XLVII [Roccia (9)]

6.1K 943 9
                                    

ఇ ◝‿◜ ఇ

⚠️TW⚠️ thorax

ఇ ◝‿◜ ఇ

Happy Reading

ఇ ◝‿◜ ఇ

Mereka berlima sedang berkumpul di ruang kepala seperti biasa. Tentunya saja ada tiga orang tambahan di dalam sana. Pak Carlos mengatakan bahwa ada yang ingin disampaikan oleh Pak Zevan dan Pak Arya. Pak Arya adalah ayahnya Rio yang bekerja dalam kasus ini.

Tak lupa juga Aludra membawa kotak yang ia ambil dari Vena. Karena kebetulan sedang bertemu dengan Keenan, jadi ia ingin memberikan kotak itu kepada Keenan. Terserah apa yang akan Keenan lakukan dengan kotak itu, itu akan menjadi urusannya.

Untuk Aya dan Rea, mereka tidak menerima paket seperti Vena. Jadi mereka tidak mendapat apa pun dari mereka berdua.

"Jadi untuk apa kami dikumpulkan kemari, Yah?" tanya Kai.

Pak Zevan mempersilahkan Pak Arya untuk menjelaskan semuanya. "Saya kumpulkan kalian disini karena kalian ada sangkut pautnya dengan kasus ini.
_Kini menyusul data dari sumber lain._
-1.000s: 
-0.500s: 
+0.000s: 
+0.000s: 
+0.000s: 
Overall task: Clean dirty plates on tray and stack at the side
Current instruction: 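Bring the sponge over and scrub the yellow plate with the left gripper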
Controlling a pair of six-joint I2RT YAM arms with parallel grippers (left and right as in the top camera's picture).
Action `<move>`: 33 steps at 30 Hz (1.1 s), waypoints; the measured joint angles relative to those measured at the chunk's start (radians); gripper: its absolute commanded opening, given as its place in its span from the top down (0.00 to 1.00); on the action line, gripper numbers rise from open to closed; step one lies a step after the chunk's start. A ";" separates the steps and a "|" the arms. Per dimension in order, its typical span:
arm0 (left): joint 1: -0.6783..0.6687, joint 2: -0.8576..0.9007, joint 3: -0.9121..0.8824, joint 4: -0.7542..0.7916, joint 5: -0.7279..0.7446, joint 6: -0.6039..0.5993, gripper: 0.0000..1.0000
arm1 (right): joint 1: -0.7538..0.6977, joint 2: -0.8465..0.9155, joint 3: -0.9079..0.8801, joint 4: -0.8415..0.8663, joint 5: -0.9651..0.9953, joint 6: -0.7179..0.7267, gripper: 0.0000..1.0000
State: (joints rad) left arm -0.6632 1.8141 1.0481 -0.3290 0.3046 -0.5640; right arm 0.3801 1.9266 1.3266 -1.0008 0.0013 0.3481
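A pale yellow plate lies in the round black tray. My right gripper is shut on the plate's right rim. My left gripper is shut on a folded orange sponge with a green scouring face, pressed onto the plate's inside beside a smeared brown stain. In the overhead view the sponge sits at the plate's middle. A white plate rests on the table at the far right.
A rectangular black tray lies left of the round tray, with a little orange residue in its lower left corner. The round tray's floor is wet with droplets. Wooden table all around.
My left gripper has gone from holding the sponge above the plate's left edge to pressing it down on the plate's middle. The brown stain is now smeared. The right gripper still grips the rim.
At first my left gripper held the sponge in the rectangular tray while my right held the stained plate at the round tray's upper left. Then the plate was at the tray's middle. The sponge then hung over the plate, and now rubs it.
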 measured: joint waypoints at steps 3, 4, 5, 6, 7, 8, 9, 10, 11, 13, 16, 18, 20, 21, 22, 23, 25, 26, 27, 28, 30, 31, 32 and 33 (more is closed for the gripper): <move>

Jadi saya ingin menyampaikan hasil otopsi yang saya lakukan selama tiga hari yang lalu," ucap Pak Arya.

Pak Arya menunjukkan identitas korban kepada mereka. "Korban yang ditemukan Rio bernama Zanna Adhisti, seorang wartawan berusia 23 tahun. Sayangnya bagian tubuh yang kami temukan tidak lengkap," jelasnya.

"Yang ditemukan Rio? Berarti masih ada korban lainnya di batu itu?" tanya Ace.

Pak Arya mengangguk. "Ternyata bukan satu korban saja disana, melainkan empat korban. April Caroline, Devasya Aurelia, dan Eve Kamadila. Bagian tubuh keempat korban ini tidak utuh, karena saya hanya mengambil dari batu itu saja."

Mereka bergidik merinding mendengarnya. Pelakunya sangat terobsesi dengan perempuan dan memutilasi bagian tubuh mereka. Membayangkannya saja membuat mereka menjadi mual.

"Tapi saya memiliki satu petunjuk mengenai hasil otopsi ini. Ada sebuah lengan disana dan terdapat luka sayatan. Jika diteliti kembali, luka tersebut dibeset pelaku yang bertangan kidal. Bisa dipastikan pelaku adalah bertangan kidal," ucap Arya.

Aludra jadi teringat surat yang dituliskan oleh pengirim itu. Ia membuka kotak itu dan mengambil suratnya. Mungkin itu bisa menjadi petunjuk baginya. Ia menyerahkan surat itu ke Arya.

"Pak Arya bisa tahu gaya penulisannya? Siapa tahu kidal." Mata Aludra berbinar, seperti mengharapkan sesuatu kepadanya.

"Al, ayah gue bukan ahli tulisan," sindir Rio. Mana mungkin seorang dokter paham tulisan tersebut ditulis dengan tangan mana.

Pak Arya tertawa kecil sambil menerima surat itu. "Kamu ini lucu juga. Memang saya tidak ahli dalam tulisan. Tetapi saya pernah membaca mengenai metode penulisan. Akan saya cek," ucapnya lembut.

Aludra menjulurkan lidahnya kepada Rio untuk mengejeknya. Kemudian ia merekahkan senyuman, berharap sesuatu yang baik datang kepada mereka. Pak Arya meneliti tulisan tersebut dengan serius.

Tak lama kemudian, Pak Arya menyerahkan surat itu kembali. "Ini tulisan tangan normal, bukan orang kidal," ucapnya.

"Berarti orang ini sama pelaku, mereka beda orang?" tanya Rio dengan nada meningkat.

"Harusnya dari kemarin, kita gak usah ikutin permainannya," cibir Kai.

"Orang ini cuma mau bermain doang sama kita, harusnya dari awal kita gak usah ladenin orang ini," tambah Aludra.